Quick Review: \(v = \text{cells} - 1 - \text{estimated parameters}\). Check the question carefully to see if parameters were "given" or "calculated."

3. Contingency Tables (Tests for Independence)

Contingency tables are used when we have two different factors (e.g., Gender and Choice of Subject) and we want to see if they are independent (unrelated).

The Hypothesis Steps

\(H_0\): [Factor 1] and [Factor 2] are independent.
\(H_1\): [Factor 1] and [Factor 2] are not independent (there is an association).

Calculating Expected Frequencies

For each cell in the table, the expected frequency is:
\(E_i = \frac{\text{Row Total} \times \text{Column Total}}{\text{Grand Total}}\)

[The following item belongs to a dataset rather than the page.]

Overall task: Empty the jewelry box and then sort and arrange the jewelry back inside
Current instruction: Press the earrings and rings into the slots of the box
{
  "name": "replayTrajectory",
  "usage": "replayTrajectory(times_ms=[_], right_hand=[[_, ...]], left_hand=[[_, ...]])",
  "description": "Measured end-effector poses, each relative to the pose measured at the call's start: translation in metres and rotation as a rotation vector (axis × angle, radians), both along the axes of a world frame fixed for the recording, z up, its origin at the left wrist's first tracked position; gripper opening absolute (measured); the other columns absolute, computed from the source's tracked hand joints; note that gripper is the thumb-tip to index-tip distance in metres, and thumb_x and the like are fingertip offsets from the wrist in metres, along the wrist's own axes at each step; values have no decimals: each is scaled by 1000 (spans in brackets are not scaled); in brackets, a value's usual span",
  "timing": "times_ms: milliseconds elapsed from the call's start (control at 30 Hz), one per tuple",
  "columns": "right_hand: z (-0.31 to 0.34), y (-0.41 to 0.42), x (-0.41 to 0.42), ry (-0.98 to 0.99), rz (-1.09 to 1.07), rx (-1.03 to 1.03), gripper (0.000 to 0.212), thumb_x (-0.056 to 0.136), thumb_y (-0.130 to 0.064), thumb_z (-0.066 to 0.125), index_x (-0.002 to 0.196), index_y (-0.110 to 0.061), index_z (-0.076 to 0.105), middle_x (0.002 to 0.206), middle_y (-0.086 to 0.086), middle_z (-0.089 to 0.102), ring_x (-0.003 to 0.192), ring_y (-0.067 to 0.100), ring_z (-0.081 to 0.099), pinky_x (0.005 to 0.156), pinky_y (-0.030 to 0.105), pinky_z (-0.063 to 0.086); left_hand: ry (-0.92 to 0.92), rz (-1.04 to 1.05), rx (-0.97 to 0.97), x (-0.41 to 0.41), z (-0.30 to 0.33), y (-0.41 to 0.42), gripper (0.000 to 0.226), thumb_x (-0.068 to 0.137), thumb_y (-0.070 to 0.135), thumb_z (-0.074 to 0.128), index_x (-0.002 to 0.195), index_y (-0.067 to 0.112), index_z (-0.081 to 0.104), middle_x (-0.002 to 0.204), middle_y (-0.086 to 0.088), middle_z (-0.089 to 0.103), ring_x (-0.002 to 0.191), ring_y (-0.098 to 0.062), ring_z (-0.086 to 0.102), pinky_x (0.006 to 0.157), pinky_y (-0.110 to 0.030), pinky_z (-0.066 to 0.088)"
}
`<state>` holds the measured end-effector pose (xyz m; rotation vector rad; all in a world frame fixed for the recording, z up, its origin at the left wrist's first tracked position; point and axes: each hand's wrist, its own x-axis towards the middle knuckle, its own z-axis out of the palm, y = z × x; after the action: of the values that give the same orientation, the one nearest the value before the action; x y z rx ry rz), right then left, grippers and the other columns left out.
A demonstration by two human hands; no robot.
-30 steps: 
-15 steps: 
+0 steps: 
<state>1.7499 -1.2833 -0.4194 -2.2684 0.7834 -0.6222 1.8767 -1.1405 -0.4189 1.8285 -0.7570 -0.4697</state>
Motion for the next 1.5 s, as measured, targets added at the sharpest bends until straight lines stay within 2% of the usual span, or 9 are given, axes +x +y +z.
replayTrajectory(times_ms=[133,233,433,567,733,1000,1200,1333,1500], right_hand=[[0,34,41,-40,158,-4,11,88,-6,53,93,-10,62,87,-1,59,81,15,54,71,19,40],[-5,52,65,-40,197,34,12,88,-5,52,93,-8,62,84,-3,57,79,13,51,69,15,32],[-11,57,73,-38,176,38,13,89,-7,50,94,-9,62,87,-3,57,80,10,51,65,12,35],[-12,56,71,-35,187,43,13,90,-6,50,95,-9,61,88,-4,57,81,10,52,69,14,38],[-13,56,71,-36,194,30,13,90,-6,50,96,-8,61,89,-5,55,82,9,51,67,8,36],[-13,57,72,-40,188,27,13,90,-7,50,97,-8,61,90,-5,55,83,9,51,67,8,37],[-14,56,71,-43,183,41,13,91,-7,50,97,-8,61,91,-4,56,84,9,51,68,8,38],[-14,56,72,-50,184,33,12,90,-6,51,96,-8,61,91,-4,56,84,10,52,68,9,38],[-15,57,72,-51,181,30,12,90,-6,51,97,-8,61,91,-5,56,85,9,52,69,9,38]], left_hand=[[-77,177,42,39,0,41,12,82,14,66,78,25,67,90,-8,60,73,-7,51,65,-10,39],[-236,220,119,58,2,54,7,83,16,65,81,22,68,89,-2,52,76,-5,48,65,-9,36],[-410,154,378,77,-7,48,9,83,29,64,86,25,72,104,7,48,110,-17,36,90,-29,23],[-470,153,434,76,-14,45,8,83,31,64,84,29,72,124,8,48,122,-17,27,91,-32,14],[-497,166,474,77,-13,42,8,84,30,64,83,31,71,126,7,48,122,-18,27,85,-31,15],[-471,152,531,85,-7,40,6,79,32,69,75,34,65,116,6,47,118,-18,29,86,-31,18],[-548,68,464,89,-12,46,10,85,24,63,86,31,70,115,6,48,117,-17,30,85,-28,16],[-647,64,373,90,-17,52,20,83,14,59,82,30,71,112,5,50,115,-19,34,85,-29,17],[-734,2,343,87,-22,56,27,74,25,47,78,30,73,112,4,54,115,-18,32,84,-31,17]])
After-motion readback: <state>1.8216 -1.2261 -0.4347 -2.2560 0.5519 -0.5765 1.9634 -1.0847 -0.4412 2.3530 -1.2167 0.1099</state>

Degrees of Freedom for Contingency Tables

This is much simpler than Goodness of Fit!
\(v = (r - 1) \times (c - 1)\)
Where \(r\) is the number of rows and \(c\) is the number of columns. You do not need to worry about \(k\) here!

Memory Aid: For contingency tables, think of "RC" (Row/Column). The degrees of freedom is just the product of the "reduced" rows and columns.

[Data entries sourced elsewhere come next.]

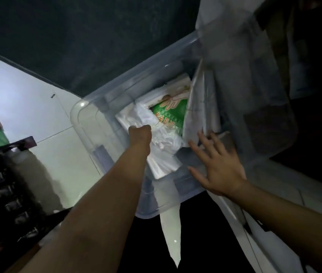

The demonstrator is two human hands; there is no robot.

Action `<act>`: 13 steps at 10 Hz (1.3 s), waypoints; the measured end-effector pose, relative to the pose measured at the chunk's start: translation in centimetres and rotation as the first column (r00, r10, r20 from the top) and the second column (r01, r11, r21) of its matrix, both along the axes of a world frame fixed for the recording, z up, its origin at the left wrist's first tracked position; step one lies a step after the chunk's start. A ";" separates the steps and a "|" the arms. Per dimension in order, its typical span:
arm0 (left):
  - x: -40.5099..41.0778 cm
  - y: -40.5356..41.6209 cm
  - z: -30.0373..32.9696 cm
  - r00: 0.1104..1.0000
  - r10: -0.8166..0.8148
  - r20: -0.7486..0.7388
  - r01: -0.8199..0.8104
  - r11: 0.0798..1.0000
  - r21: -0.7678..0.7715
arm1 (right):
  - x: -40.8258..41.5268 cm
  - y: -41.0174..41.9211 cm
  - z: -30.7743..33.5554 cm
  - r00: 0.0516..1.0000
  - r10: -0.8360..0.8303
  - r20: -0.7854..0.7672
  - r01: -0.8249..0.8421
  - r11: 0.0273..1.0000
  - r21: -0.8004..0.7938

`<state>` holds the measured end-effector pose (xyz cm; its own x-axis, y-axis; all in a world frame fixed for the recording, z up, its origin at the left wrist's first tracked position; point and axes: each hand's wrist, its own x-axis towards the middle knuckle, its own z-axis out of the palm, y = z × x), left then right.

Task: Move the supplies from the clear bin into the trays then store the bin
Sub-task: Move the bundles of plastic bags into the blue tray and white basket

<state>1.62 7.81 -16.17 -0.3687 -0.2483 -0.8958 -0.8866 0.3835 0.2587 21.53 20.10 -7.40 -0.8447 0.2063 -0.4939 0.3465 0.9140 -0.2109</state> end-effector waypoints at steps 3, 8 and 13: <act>-0.1 0.7 0.3 0.977 -0.179 -0.113 0.180 0.984 -0.001 | 0.2 -0.1 -0.1 0.998 -0.047 -0.036 0.045 0.998 -0.042; -0.6 -1.5 17.5 0.943 -0.274 -0.188 0.332 0.762 0.556 | -7.6 1.4 8.2 0.579 -0.761 0.292 0.637 0.198 -0.745; -1.5 -0.3 31.1 0.959 -0.207 -0.194 0.284 0.682 0.674 | -4.0 1.8 20.9 0.761 -0.611 0.221 0.507 0.346 -0.790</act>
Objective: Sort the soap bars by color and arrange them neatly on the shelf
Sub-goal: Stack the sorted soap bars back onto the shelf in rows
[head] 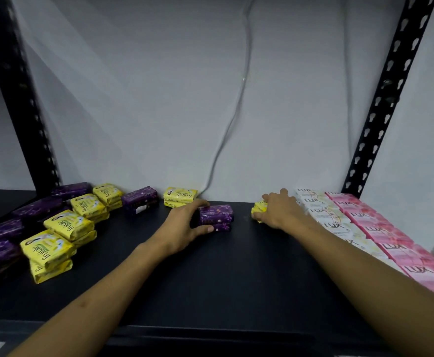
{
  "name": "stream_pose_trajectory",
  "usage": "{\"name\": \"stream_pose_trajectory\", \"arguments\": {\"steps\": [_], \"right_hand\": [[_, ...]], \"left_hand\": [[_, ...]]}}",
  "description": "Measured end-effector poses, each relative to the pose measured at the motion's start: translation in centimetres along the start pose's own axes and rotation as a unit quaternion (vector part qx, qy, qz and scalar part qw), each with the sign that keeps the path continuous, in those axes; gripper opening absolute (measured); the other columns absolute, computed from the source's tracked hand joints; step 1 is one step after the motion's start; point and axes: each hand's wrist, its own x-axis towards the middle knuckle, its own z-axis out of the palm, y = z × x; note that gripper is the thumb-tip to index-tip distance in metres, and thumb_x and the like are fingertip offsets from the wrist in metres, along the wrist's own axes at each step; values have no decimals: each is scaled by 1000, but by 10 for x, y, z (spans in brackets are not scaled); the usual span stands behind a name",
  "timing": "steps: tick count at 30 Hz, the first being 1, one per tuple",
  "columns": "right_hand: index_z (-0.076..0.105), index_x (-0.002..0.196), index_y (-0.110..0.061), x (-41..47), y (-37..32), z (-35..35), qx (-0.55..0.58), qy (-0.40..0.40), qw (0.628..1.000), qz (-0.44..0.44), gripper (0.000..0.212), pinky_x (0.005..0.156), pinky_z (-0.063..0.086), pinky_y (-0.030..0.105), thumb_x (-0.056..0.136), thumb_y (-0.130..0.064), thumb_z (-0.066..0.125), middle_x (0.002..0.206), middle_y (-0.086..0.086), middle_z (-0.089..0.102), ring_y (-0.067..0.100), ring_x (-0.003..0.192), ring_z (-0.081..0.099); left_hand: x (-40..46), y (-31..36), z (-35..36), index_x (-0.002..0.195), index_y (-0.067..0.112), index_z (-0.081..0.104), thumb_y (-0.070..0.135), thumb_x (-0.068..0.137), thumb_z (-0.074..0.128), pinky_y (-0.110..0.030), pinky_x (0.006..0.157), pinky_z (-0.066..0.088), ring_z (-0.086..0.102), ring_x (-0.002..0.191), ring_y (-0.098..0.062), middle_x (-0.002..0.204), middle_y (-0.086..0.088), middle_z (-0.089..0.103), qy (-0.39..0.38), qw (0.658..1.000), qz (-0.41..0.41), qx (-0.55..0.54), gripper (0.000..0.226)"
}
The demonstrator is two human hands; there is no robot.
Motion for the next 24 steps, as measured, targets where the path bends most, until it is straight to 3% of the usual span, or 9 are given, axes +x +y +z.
{"name": "stream_pose_trajectory", "arguments": {"steps": [4, 6, 9, 12, 15, 19, 24], "right_hand": [[9, 156, -39, -6, 8, -5, -56, -27, 998, -9, 98, 107, 36, 50, 79, -75, 59, 155, 17, 22, 44, 138, 31], [1, 155, -40, -13, 18, -15, -103, 2, 993, -57, 106, 108, 34, 50, 78, -65, 69, 158, 13, 18, 44, 137, 30], [19, 153, -31, -15, 33, -24, -152, 58, 967, -197, 88, 109, 36, 46, 85, -38, 74, 158, 5, 26, 37, 137, 32], [40, 144, -27, -10, 40, -21, -176, 40, 944, -276, 58, 99, 42, 41, 92, -28, 66, 140, 1, 52, 29, 124, 48], [47, 138, -28, -4, 38, -15, -187, 50, 940, -280, 41, 90, 45, 40, 98, -29, 55, 128, 2, 58, 29, 104, 61], [45, 140, -27, 12, 38, -11, -239, 77, 928, -276, 40, 87, 44, 41, 100, -30, 49, 124, 4, 57, 28, 103, 60], [44, 140, -26, 29, 47, -10, -238, 84, 937, -240, 40, 85, 41, 39, 100, -24, 48, 120, 5, 57, 28, 104, 58]], "left_hand": [[-6, 20, -3, 140, 32, 37, 52, 88, 67, -42, 85, 54, 42, 128, -19, 144, 4, 40, 45, 981, 49, 184, 63], [-7, 29, -4, 140, 33, 37, 49, 90, 66, -40, 79, 55, 39, 130, -22, 149, 1, 34, 62, 963, 85, 247, 60], [3, 27, 5, 144, 33, 42, 39, 91, 67, -43, 80, 55, 42, 127, -26, 146, -1, 41, 10, 961, 102, 256, 58], [19, 19, 14, 143, 26, 50, 27, 89, 72, -40, 86, 51, 54, 114, -27, 126, -3, 56, -18, 972, 120, 199, 58], [39, 13, 23, 140, 22, 55, 25, 88, 73, -40, 88, 51, 58, 106, -27, 118, -4, 60, -25, 973, 138, 182, 55], [64, 15, 43, 143, 29, 51, 29, 89, 71, -43, 86, 52, 56, 107, -28, 124, -1, 58, -15, 973, 142, 180, 57], [90, 27, 73, 149, 31, 44, 26, 95, 64, -40, 95, 49, 45, 120, -27, 145, -3, 48, -1, 976, 119, 180, 57]]}}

Quick Takeaway: Contingency tables test if two variables are linked. Use the "Row \(\times\) Column / Grand Total" rule for expected values.

4. Concluding the Test

Once you have your calculated \(\chi^2\) and your degrees of freedom (\(v\)), you have two ways to finish:

  1. Critical Value Method: Look up the critical value in the statistical tables using \(v\) and your significance level (\(\alpha\)). If your Calculated \(\chi^2\) > Critical Value, you Reject \(H_0\).
  2. P-value Method: Most modern calculators give you the p-value. If p-value < Significance Level, you Reject \(H_0\).

Writing the Conclusion

Always write your conclusion in two parts:

  1. Statistical result: "Reject \(H_0\)" or "Fail to reject \(H_0\)."
  2. Contextual result: "There is sufficient evidence at the 5% level to suggest that the die is biased" or "There is insufficient evidence to suggest an association between gender and subject choice."

Encouraging Phrase: Hypothesis testing conclusions can feel wordy, but if you follow this "Result + Context" template every time, you'll pick up full marks easily!

Summary Checklist

  • Is it a Goodness of Fit test or a Contingency Table?
  • Are my Hypotheses clear and do they include the context?
  • Are all Expected Frequencies \(\ge 5\)? (Combine if not!)
  • Did I calculate the Degrees of Freedom correctly? (Watch out for estimated parameters!)
  • Is my conclusion both Statistical and Contextual?

Good luck with your practice! The more \(\chi^2\) tests you run, the more intuitive the process becomes.